CS 486/686
Neural Networks III
Lecture 21
Optimization for deep learning · slides adapted from CMSC 35246 (Shubhendu & Risi, U. Chicago)
Search
›
Uncertainty
›
Decisions
›
Learning
Learning goals
- Stochastic gradient descent: noisy steps, learning-rate schedules, convergence.
- Momentum and its Nesterov look-ahead variant.
- Adaptive learning rates: AdaGrad and RMSProp.
- Adam: adaptive moments combining the two ideas.
Roadmap: first-order optimizers
Backprop gives us \(\nabla_\theta L\). The optimizer decides what to do with it.
GD→
SGD→
+ Momentum→
+ Nesterov
→
AdaGrad→
RMSProp→
Adam
- SGD: trade accuracy of gradient for speed of updates.
- Momentum: add inertia — escape ravines, damp oscillations.
- Adaptive: give each parameter its own learning rate.
- Adam: combine momentum + adaptive in one optimizer.
SGD recap
Batch GD:
\( \hat g \leftarrow \tfrac{1}{N}\, \nabla_\theta \sum_i L(f(x^{(i)}; \theta), y^{(i)}) \)
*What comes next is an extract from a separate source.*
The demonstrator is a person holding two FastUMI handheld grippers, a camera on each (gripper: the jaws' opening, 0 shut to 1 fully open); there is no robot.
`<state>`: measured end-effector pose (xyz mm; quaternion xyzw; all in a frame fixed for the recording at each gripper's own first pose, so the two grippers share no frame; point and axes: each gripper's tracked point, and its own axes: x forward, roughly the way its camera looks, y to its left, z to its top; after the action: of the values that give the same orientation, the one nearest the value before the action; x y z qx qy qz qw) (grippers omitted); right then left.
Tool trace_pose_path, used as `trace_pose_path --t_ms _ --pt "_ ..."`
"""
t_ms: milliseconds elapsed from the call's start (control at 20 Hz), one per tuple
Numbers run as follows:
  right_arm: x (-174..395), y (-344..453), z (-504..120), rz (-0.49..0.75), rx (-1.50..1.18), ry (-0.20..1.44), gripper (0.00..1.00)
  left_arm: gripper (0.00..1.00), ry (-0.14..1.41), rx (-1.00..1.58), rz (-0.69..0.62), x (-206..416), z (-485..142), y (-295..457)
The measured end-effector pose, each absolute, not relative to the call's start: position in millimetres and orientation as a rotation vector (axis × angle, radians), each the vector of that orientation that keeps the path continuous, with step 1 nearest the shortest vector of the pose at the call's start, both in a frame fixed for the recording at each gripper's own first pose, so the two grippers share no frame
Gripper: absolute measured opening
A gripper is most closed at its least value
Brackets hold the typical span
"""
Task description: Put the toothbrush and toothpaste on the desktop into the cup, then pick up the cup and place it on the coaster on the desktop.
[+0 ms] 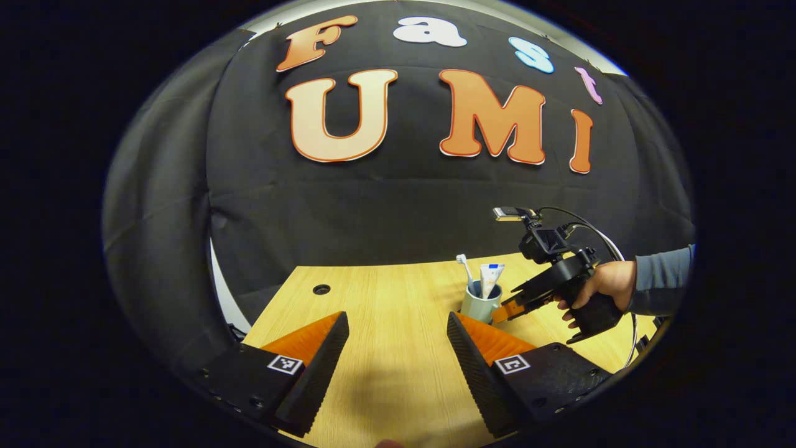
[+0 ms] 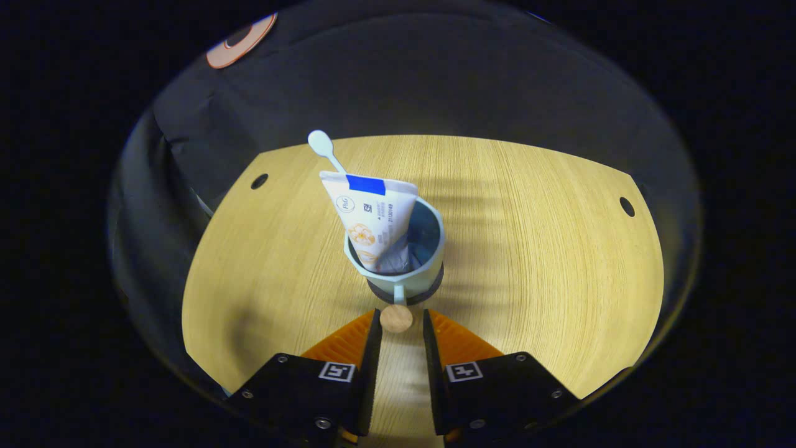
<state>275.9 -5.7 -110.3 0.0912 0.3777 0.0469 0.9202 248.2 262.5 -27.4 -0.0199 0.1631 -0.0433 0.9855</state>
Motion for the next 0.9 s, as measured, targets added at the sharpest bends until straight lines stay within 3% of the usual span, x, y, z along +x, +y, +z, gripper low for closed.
trace_pose_path --t_ms 200,250,550,900 --pt "248 -25 -78 0.116 0.235 0.657 0.69 0.96 0.298 -0.033 -0.114 251 -13 239" --pt "238 -35 -64 0.097 0.251 0.617 0.72 0.96 0.286 -0.026 -0.117 251 -8 232" --pt "175 -87 35 0.103 0.245 0.255 0.76 0.96 0.213 -0.004 -0.11 230 34 181" --pt "92 -130 82 0.114 0.142 -0.01 0.92 0.96 0.1 0.017 -0.067 188 90 134"
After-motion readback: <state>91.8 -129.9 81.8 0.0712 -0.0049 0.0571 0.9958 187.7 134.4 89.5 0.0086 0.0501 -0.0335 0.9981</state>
SGD (one example per step):
\( \hat g \leftarrow \nabla_\theta L(f(x^{(i)}; \theta), y^{(i)}) \)
In both: \( \theta \leftarrow \theta - \varepsilon \hat g \).
Decay the learning rate linearly until iteration \(\tau\):
\( \varepsilon_k = (1-\alpha)\,\varepsilon_0 + \alpha\,\varepsilon_\tau, \quad \alpha = k/\tau \)
Sufficient for convergence:
\( \displaystyle\sum_k \varepsilon_k = \infty, \quad \sum_k \varepsilon_k^2 < \infty \)
Mini-batch SGD (e.g. 32, 64): cheaper than full-batch, less noisy than per-example, scales to huge datasets.
What goes wrong with plain SGD
Local minima. Non-convex losses have many. SGD shrinks gradients to zero there and stalls.
Noisy oscillations. Each step uses only one example — the descent path zig-zags, slowing convergence.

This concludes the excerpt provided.